» **WHAT TO PRODUCE**
Starting with the first line and ending with the one that holds "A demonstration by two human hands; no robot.", retype the entries exactly.

[Data items]
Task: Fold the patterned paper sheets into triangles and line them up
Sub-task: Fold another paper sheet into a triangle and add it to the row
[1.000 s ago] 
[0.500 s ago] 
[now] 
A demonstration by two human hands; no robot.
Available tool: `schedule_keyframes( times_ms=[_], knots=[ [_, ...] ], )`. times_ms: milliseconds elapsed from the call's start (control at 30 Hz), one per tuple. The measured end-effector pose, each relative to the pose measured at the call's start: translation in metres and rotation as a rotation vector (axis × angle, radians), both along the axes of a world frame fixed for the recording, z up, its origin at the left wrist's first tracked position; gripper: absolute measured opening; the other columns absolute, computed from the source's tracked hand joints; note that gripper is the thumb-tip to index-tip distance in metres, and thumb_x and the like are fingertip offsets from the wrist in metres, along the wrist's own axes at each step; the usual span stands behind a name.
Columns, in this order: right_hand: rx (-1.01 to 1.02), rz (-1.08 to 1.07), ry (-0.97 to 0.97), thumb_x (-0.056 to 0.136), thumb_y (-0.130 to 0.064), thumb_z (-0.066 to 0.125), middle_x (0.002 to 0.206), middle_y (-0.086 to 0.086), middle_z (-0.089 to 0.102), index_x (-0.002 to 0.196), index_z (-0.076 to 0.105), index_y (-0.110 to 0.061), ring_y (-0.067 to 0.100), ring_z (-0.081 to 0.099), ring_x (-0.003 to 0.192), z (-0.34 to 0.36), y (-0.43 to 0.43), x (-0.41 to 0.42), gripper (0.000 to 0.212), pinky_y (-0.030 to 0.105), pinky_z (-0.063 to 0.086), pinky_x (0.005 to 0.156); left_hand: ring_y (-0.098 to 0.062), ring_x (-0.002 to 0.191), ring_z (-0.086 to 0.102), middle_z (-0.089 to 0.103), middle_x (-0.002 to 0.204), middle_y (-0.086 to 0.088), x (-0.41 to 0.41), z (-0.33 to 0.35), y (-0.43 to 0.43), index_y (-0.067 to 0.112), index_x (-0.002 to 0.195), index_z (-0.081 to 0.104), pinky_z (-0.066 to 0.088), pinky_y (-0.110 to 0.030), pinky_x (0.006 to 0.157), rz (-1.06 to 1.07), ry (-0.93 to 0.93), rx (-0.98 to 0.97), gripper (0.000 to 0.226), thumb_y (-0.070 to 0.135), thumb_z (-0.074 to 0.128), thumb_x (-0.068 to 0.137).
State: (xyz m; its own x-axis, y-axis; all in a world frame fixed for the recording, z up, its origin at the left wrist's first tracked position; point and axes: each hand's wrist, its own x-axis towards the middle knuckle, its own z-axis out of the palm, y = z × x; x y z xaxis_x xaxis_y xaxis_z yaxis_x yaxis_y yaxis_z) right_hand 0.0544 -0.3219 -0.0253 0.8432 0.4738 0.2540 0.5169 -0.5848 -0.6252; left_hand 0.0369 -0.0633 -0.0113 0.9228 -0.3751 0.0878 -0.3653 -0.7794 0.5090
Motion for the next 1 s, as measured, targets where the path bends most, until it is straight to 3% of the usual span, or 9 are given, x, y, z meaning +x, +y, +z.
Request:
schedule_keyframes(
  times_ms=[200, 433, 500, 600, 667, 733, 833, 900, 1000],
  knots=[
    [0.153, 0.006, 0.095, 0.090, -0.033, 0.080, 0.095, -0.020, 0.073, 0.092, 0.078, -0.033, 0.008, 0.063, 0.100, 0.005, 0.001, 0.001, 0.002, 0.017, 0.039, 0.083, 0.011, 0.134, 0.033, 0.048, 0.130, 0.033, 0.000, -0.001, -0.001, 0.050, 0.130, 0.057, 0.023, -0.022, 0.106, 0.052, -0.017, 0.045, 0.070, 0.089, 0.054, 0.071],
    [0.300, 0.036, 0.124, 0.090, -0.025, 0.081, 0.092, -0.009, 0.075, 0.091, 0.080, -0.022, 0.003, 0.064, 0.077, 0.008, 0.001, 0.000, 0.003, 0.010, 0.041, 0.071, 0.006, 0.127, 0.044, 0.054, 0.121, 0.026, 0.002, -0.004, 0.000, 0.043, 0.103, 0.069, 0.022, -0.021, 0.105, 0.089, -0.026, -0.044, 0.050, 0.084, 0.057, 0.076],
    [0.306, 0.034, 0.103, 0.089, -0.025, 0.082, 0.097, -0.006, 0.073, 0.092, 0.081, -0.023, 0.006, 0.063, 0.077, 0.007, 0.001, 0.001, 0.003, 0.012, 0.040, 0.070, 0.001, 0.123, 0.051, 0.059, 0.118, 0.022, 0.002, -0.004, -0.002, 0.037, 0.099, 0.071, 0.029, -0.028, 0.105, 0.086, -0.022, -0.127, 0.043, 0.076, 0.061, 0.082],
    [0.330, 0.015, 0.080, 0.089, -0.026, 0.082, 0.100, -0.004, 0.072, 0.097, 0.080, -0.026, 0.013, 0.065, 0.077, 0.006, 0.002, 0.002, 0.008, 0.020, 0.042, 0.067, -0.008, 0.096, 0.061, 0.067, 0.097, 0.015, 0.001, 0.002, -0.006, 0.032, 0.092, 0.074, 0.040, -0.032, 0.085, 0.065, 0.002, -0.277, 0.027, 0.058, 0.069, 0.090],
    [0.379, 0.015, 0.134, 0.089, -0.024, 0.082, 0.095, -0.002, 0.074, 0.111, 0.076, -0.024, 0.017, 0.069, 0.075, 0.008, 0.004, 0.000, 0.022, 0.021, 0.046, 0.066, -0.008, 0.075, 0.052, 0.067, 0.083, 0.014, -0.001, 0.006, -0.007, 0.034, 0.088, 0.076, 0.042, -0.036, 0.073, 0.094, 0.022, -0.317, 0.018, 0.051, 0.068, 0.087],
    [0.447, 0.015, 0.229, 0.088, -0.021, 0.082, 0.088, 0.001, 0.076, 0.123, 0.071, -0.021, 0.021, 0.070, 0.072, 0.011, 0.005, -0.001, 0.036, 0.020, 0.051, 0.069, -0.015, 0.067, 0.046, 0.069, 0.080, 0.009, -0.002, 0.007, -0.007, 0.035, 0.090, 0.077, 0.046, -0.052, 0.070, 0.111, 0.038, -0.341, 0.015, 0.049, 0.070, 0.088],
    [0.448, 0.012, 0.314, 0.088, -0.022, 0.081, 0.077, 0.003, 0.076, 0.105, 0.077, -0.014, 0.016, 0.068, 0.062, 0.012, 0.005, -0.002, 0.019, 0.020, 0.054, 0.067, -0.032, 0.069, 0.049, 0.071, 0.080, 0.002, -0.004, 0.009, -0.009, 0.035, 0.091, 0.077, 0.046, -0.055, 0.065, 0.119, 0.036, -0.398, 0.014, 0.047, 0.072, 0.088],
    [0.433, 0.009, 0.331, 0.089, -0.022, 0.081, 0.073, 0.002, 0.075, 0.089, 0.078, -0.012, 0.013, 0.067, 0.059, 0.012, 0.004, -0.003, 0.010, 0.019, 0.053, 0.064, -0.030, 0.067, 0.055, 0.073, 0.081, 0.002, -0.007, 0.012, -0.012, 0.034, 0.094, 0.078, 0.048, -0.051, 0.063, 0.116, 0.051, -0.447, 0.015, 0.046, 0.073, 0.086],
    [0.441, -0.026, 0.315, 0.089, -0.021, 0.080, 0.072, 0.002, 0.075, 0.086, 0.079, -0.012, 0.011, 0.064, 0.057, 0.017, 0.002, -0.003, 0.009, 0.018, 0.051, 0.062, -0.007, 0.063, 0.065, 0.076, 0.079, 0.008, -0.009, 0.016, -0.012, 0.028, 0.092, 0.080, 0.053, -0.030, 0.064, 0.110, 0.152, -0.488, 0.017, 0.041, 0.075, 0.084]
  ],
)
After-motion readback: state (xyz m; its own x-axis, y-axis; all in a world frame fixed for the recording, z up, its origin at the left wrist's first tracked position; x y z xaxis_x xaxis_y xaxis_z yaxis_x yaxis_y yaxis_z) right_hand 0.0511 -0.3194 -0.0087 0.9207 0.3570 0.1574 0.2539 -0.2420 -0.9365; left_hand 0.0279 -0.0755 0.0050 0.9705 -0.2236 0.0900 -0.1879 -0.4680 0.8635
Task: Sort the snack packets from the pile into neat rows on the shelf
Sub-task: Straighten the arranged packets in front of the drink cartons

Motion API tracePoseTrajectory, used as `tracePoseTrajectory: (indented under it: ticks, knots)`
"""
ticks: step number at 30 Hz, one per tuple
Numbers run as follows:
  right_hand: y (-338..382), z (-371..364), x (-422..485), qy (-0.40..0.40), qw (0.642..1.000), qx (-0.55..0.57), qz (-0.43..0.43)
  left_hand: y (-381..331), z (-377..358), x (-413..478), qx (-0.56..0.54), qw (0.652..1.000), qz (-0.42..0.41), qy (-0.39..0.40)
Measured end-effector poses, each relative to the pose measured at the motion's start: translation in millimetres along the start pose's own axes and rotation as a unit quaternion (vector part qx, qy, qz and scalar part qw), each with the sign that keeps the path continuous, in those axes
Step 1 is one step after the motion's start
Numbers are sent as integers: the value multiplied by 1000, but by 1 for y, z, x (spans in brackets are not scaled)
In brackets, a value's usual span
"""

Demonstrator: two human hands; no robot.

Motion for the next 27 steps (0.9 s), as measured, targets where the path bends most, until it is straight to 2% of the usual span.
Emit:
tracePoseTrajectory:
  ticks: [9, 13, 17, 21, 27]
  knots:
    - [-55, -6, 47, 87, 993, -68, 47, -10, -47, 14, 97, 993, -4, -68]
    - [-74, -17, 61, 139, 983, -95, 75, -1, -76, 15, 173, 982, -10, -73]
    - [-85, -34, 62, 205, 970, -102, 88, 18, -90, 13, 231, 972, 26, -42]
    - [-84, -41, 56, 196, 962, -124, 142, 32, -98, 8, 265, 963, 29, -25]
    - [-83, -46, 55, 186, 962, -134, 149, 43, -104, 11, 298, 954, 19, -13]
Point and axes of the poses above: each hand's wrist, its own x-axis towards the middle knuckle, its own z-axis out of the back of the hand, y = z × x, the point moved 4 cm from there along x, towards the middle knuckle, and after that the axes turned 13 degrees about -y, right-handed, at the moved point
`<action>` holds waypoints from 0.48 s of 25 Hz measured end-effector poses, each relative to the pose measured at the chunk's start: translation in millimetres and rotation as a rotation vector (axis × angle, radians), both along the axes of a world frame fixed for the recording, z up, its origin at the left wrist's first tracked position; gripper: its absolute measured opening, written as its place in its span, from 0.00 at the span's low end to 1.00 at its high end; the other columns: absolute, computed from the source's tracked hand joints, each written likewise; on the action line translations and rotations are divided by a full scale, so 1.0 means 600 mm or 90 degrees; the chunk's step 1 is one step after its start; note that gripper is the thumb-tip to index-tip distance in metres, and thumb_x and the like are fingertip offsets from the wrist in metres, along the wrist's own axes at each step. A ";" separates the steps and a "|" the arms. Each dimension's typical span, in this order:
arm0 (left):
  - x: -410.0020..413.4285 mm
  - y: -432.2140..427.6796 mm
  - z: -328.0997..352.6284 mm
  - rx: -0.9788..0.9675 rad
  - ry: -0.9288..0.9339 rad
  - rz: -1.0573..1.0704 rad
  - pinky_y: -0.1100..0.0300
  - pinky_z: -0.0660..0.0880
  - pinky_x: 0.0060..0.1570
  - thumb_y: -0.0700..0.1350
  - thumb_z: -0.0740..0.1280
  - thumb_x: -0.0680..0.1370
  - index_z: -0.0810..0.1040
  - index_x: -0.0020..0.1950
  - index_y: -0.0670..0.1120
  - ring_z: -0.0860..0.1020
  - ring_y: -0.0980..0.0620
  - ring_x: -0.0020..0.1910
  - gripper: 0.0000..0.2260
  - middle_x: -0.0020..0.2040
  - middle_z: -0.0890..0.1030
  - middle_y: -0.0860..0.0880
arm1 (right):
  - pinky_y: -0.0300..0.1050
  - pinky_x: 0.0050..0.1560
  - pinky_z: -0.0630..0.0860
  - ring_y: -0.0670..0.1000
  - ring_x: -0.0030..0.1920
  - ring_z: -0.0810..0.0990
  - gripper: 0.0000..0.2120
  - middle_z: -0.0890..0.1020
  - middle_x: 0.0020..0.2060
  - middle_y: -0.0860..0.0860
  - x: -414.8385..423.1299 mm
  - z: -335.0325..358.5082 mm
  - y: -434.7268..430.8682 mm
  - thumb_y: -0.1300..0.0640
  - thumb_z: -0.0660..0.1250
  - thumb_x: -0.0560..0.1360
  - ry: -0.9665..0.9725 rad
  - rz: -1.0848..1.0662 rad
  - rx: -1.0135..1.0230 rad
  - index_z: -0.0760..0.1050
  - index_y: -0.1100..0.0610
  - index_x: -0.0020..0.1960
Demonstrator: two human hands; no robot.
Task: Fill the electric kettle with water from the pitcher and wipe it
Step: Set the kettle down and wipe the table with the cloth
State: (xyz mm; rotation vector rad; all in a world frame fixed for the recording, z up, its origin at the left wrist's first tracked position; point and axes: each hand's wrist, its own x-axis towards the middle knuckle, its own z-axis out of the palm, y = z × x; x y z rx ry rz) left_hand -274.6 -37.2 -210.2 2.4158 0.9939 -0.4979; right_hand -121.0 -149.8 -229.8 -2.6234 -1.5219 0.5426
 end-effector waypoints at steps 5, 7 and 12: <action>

» **EXPECTED ANSWER**
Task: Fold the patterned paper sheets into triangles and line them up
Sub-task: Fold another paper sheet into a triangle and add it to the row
[1.000 s ago] 
[0.500 s ago] 
[now] 
A demonstration by two human hands; no robot.

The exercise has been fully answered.